Seven different tone spacings — tone spacing can be selected to optimize for different bandwidths and conditions.

All these choices are correct.

Q65 vs JT65

Q65 differs from JT65 in that Q65 averages multiple receive cycles before attempting to decode. This averaging technique improves decode probability under very weak signal conditions — conditions where a single receive cycle would not provide enough signal-to-noise ratio for successful decoding. Q65 does not support keyboard-to-keyboard operation (neither does JT65), and Q65 does not use quadrature modulation as its defining difference from JT65.

WSPR: No Keyboard Operation

WSPR (Weak Signal Propagation Reporter) does not support keyboard-to-keyboard operation. WSPR is a beacon mode — it transmits a fixed, structured message containing the operator's call sign, grid square, and power level. Stations receive and decode WSPR beacons and automatically upload spots to the WSPRnet database. There is no provision for typing messages in real time. RTTY, PSK31, and MFSK16 all support keyboard-to-keyboard (conversational) operation.

PACTOR: Binary Transfer and Throughput

PACTOR is the HF digital mode that can transfer binary files. PACTOR's protocol includes error checking and retransmission at the link layer, enabling reliable transfer of arbitrary binary data — not just printable ASCII text. PSK31, RTTY, and AMTOR are text-oriented modes that do not support binary file transfer.

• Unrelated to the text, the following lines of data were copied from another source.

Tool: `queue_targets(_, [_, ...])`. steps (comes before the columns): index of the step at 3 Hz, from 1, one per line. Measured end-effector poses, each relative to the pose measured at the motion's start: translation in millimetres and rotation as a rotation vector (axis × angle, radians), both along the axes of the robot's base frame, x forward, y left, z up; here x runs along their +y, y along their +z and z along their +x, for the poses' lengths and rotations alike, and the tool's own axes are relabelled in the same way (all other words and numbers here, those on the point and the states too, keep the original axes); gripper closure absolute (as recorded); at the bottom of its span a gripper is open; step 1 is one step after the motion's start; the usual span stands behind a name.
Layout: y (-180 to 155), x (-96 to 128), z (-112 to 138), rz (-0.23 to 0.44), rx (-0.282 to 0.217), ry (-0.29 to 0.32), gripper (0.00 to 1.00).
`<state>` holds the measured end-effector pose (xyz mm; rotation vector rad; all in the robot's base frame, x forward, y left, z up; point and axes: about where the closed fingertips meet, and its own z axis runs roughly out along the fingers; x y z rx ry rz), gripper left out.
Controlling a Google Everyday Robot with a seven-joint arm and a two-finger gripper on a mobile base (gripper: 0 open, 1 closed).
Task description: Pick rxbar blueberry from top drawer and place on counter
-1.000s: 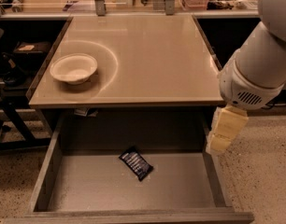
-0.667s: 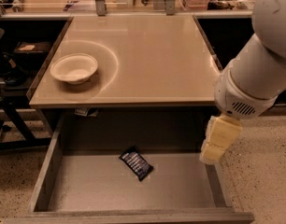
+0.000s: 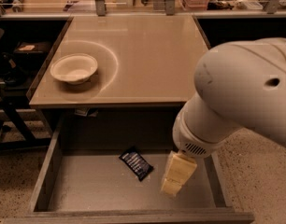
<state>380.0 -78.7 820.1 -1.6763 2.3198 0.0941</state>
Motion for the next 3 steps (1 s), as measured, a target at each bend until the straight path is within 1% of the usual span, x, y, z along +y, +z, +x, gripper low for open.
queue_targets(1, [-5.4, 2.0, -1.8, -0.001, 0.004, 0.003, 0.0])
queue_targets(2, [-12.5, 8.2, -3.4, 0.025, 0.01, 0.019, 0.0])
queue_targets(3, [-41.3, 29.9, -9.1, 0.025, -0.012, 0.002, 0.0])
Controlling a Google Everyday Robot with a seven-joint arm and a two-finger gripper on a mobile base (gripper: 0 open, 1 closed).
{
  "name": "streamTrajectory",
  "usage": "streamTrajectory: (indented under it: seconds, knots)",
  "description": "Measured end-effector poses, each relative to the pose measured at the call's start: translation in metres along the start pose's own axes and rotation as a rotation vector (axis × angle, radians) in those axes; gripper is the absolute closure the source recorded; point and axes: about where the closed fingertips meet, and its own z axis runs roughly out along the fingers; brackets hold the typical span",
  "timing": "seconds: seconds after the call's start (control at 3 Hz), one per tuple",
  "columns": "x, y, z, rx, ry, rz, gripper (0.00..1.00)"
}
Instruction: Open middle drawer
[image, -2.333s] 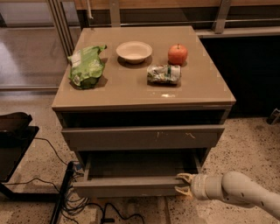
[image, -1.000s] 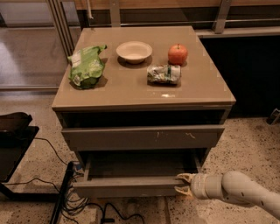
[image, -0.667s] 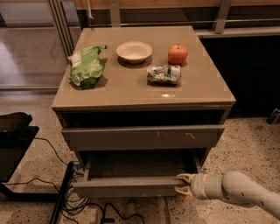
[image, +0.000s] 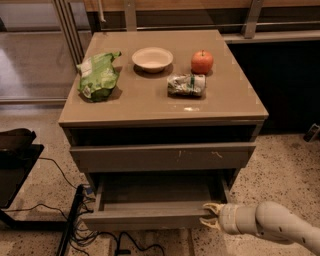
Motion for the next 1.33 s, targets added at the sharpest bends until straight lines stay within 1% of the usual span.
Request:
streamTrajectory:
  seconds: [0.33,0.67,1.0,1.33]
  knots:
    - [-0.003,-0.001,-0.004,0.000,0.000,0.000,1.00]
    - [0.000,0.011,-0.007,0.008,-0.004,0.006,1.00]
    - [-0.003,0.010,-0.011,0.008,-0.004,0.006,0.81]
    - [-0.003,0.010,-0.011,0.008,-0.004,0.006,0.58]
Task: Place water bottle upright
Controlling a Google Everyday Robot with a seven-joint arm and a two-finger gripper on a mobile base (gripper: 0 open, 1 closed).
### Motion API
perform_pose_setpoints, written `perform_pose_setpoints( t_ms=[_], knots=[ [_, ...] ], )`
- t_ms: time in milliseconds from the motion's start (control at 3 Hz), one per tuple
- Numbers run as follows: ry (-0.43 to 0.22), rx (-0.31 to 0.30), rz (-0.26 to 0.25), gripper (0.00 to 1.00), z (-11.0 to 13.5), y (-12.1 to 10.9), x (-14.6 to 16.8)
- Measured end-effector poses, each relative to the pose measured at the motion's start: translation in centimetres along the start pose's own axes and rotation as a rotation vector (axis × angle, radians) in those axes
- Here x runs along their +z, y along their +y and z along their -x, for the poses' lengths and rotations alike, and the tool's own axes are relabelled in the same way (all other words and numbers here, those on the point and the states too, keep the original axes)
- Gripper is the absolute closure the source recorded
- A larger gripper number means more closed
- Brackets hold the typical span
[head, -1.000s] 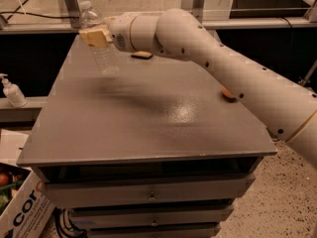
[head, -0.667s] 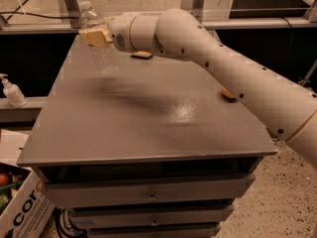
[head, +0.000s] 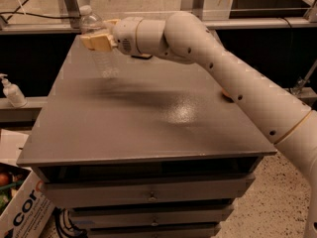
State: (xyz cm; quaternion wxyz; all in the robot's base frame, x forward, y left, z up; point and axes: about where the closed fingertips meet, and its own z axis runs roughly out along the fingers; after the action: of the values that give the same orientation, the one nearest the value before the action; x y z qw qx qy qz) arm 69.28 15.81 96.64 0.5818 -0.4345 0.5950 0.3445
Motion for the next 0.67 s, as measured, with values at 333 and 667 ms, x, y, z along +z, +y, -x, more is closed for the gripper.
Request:
perform_pose_setpoints(
  t_ms=[333,667],
  knots=[
    [-0.020,-0.045,0.076,1.00,-0.41,0.44,-0.72],
    [-0.015,-0.077,0.138,1.00,-1.32,1.20,-1.59]
  ],
)
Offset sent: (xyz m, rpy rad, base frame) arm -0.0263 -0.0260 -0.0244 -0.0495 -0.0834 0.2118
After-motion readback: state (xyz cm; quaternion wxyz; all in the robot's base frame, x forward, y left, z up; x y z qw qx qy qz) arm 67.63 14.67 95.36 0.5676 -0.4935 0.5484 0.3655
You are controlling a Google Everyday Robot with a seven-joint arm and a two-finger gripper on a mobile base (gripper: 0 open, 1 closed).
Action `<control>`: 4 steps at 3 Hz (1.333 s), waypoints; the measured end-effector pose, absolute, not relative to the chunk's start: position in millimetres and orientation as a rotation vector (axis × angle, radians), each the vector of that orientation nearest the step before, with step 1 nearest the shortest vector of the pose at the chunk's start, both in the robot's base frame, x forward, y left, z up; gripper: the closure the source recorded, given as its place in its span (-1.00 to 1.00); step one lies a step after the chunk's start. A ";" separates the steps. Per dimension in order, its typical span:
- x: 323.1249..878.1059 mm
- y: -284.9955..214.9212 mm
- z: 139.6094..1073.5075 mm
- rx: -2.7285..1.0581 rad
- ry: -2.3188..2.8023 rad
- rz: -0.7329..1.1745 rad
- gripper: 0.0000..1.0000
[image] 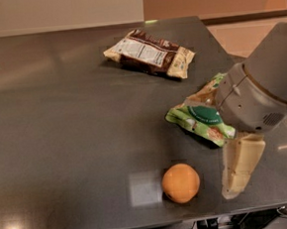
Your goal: Pick orange
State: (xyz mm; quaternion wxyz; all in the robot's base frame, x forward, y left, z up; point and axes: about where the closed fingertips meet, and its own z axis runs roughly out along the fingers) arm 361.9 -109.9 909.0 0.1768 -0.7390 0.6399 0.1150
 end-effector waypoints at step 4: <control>336.3 -63.0 851.7 -2.200 1.603 0.444 -1.00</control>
Offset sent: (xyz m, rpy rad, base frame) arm -0.0233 0.0504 -0.0598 0.0852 0.0176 0.1595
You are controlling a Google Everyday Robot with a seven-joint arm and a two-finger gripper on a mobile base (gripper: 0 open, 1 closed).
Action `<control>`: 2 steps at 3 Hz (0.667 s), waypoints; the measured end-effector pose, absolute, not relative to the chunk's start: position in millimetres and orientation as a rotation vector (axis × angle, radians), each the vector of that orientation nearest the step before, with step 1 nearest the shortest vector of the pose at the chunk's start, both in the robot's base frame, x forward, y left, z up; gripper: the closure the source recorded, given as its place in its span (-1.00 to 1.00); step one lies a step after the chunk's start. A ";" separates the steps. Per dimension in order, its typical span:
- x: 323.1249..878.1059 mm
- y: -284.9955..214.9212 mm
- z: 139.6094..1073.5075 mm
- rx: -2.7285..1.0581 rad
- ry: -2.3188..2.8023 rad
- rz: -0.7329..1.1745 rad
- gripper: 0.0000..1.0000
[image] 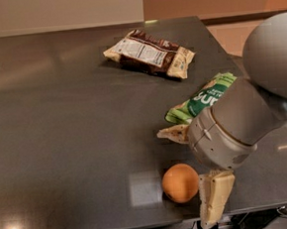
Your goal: Pick orange
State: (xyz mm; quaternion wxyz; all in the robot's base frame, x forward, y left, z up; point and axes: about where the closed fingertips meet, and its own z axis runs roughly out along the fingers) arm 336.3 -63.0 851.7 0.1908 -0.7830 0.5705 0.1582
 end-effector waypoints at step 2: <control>336.8 -62.3 843.3 -2.206 1.583 0.447 -0.66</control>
Offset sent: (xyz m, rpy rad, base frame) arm 0.0003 -0.0009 -0.0109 0.0150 -0.0043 0.0116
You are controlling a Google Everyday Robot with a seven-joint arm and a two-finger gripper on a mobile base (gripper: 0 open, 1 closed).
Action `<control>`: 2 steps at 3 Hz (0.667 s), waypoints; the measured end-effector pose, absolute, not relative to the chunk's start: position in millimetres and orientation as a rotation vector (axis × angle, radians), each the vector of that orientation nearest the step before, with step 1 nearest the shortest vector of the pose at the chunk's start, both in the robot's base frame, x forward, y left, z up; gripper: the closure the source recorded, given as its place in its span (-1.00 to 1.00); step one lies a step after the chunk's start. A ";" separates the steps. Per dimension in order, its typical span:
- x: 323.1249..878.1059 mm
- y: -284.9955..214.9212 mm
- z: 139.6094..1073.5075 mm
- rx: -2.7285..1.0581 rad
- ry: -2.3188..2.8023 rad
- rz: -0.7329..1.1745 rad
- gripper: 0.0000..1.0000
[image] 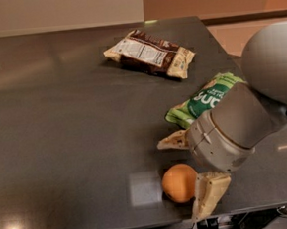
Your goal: Pick orange
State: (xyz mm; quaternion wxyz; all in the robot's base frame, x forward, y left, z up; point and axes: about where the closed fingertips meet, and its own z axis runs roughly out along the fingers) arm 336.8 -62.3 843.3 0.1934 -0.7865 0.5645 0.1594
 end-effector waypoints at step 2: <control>335.9 -65.1 853.0 -2.185 1.575 0.452 0.28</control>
Offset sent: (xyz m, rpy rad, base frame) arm 0.0006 -0.0067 0.0151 0.0348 -0.0064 -0.0131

PACTOR IV has the highest data throughput of the modes listed in the exam question set under clear communication conditions. PACTOR IV uses multi-tone waveforms and adaptive modulation to achieve rates far above what MFSK16, 45-baud RTTY, or FT8 can achieve. FT8 is optimized for extreme weak-signal operation, not throughput.

PSK31: Variable-Length Encoding

PSK31 uses variable-length character coding. Specifically, PSK31 uses Varicode — a variable-length binary code where common characters (like 'e', 't', 'a') are assigned shorter codes and uncommon characters are assigned longer codes. This makes PSK31 efficient for English text transmission because the most frequently used characters take less time to transmit.

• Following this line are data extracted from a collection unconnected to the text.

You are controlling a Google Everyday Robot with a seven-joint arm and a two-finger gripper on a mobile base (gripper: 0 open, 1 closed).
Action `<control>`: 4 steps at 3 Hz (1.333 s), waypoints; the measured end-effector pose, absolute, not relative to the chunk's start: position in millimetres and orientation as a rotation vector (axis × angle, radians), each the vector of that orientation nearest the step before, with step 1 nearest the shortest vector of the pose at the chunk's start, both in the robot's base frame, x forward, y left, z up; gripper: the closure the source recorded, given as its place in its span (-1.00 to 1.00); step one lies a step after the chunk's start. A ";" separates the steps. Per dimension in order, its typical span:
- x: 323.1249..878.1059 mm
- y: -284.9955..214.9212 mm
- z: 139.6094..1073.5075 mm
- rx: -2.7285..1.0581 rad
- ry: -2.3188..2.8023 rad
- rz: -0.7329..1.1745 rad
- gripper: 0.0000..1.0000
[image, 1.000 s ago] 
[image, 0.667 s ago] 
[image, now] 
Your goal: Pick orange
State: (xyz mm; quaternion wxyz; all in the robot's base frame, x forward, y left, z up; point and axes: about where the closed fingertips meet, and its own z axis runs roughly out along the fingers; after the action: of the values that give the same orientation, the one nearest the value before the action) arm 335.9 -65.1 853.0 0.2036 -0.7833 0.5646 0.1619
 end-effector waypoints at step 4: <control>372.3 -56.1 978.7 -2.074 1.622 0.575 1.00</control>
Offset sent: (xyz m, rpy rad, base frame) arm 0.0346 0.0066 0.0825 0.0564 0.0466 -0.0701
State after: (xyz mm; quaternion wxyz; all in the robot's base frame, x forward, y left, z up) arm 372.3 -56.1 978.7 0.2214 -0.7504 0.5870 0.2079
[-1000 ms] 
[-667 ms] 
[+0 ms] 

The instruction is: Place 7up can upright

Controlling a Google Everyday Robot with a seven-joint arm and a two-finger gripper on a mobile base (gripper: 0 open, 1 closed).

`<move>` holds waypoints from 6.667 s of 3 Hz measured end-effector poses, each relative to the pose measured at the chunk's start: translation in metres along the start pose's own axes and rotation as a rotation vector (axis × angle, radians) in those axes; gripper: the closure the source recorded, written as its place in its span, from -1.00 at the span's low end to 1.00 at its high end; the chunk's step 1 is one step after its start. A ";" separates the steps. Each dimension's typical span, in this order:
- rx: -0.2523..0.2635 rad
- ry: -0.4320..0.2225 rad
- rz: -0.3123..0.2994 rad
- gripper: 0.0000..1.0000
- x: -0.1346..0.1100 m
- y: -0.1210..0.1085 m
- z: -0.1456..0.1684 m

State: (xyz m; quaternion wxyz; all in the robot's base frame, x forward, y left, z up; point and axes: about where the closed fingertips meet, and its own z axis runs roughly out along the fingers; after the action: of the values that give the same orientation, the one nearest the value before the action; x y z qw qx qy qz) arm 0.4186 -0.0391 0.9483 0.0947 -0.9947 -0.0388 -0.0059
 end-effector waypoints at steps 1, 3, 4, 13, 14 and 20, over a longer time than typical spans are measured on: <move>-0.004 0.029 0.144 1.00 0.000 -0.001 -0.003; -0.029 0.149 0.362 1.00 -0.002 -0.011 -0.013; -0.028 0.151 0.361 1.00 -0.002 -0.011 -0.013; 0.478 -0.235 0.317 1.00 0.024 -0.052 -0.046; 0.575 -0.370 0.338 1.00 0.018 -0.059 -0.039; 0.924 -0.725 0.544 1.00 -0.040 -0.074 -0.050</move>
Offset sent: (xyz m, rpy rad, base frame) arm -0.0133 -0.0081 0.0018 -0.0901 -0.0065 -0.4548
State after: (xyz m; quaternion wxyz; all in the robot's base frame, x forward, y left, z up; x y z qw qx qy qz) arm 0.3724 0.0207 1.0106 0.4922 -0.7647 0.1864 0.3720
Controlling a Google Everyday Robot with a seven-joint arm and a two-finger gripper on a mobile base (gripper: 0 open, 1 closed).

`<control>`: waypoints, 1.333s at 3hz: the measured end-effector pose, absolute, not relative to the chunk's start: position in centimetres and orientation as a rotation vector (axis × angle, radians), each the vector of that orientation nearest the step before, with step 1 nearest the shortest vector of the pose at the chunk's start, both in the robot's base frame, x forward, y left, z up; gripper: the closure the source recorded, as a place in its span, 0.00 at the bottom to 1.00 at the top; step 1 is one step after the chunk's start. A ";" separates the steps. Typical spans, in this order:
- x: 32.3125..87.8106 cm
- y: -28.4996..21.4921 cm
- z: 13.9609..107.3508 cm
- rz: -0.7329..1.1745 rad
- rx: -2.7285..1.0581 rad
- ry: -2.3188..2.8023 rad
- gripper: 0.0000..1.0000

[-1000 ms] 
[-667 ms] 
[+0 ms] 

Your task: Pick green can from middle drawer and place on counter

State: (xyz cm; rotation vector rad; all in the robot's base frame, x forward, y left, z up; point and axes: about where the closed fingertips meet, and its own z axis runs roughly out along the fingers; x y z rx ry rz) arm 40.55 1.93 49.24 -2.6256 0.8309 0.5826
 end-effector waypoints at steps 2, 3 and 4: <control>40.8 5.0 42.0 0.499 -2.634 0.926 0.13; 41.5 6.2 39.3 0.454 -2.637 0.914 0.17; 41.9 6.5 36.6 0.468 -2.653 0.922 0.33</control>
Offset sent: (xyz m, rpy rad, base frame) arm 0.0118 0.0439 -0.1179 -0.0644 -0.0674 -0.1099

RTTY uses fixed 5-bit Baudot codes. PACTOR uses its own encoding scheme. MT63 uses a fixed parallel tone structure. Only PSK31 uses variable-length character coding (Varicode) among these options.

Narrowest Bandwidth

Among the modes compared on the exam, FT8 has the narrowest bandwidth. An FT8 signal occupies approximately 50 Hz of spectrum. For comparison, MFSK16 uses about 316 Hz, 170 Hz shift 45-baud RTTY uses approximately 250–300 Hz total, and PACTOR IV can use up to 2.4 kHz. FT8's extreme spectral efficiency is one reason it has become the dominant weak-signal HF digital mode.

Direct FSK vs Audio FSK

The key difference between direct FSK and audio FSK is that direct FSK modulates the transmitter's VFO (voltage-controlled oscillator) directly. The data signal shifts the actual transmit frequency of the radio. In audio FSK, the data is encoded as audio tones fed into the microphone or audio input of an SSB transmitter, which then transmits those audio tones as sideband signals — the result is frequency-shifted output, but achieved through the audio path rather than by directly controlling the carrier frequency.

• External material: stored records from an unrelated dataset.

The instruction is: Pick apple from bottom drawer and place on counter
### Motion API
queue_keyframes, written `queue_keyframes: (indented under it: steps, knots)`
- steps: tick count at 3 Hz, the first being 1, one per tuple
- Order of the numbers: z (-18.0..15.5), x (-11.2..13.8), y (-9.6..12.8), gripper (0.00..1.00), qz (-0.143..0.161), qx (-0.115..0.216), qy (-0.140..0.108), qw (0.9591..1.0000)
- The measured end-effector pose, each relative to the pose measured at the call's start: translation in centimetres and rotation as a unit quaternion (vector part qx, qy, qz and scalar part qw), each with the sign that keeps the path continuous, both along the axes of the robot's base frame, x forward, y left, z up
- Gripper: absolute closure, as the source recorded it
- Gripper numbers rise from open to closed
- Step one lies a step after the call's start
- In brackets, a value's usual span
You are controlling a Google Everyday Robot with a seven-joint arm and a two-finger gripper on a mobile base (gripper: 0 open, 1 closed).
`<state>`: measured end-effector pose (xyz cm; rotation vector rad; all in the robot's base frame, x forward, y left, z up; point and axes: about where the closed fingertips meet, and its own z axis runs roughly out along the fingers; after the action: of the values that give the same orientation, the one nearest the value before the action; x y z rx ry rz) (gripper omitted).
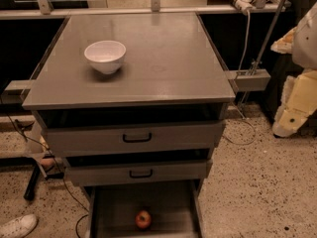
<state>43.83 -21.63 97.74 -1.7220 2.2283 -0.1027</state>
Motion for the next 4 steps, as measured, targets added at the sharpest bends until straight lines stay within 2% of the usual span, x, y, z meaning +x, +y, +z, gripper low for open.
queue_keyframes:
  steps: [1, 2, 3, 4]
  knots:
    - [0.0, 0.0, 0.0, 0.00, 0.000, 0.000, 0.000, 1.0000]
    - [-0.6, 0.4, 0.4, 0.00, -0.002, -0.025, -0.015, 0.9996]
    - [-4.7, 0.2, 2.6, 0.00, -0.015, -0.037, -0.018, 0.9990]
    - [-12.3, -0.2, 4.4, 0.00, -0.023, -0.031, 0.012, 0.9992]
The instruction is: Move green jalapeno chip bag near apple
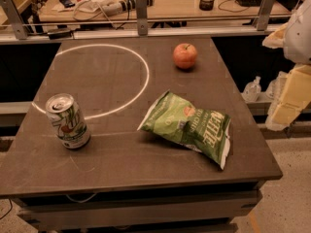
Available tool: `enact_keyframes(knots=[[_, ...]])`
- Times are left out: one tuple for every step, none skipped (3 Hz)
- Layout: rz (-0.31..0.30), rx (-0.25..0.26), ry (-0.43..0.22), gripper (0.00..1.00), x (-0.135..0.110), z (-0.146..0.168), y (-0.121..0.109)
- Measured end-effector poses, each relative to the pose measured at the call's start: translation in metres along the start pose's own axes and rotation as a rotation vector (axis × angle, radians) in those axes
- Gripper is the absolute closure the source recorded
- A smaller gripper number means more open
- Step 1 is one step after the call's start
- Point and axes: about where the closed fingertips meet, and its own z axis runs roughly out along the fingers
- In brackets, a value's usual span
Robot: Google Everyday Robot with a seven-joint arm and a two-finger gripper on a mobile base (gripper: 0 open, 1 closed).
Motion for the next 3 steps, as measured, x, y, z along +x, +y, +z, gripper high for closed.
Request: enact_keyframes(knots=[[-0.002, 0.003, -0.003, 0.0, -0.001, -0.001, 0.0], [0.045, -0.006, -0.073, 0.0, -0.01, 0.006, 0.01], [0.126, -0.007, -0.158, 0.0, -0.023, 0.022, 0.027]])
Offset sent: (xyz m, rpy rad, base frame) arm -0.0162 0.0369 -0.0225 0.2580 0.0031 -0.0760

Direct FSK does not inherently occupy less bandwidth, cannot transmit higher baud rates simply by being direct, and the correct answer is the single distinguishing fact: direct FSK modulates the transmitter VFO.

ALE: Automatic Link Establishment

ALE (Automatic Link Establishment) stations establish contact by constantly scanning a list of frequencies and activating the radio when the designated call sign is received. ALE systems monitor a set of predefined HF frequencies in rotation, listening for their own call sign to be transmitted by another ALE station. When a match is detected, the ALE system completes link setup automatically — selecting the best frequency, synchronizing, and connecting — without requiring the operator to manually tune the radio.

ALE does not monitor internet sites, does not send constant tone codes to reserve frequencies, and does not use backscatter echo for activation. The defining characteristic is automatic frequency scanning with call-sign-triggered activation.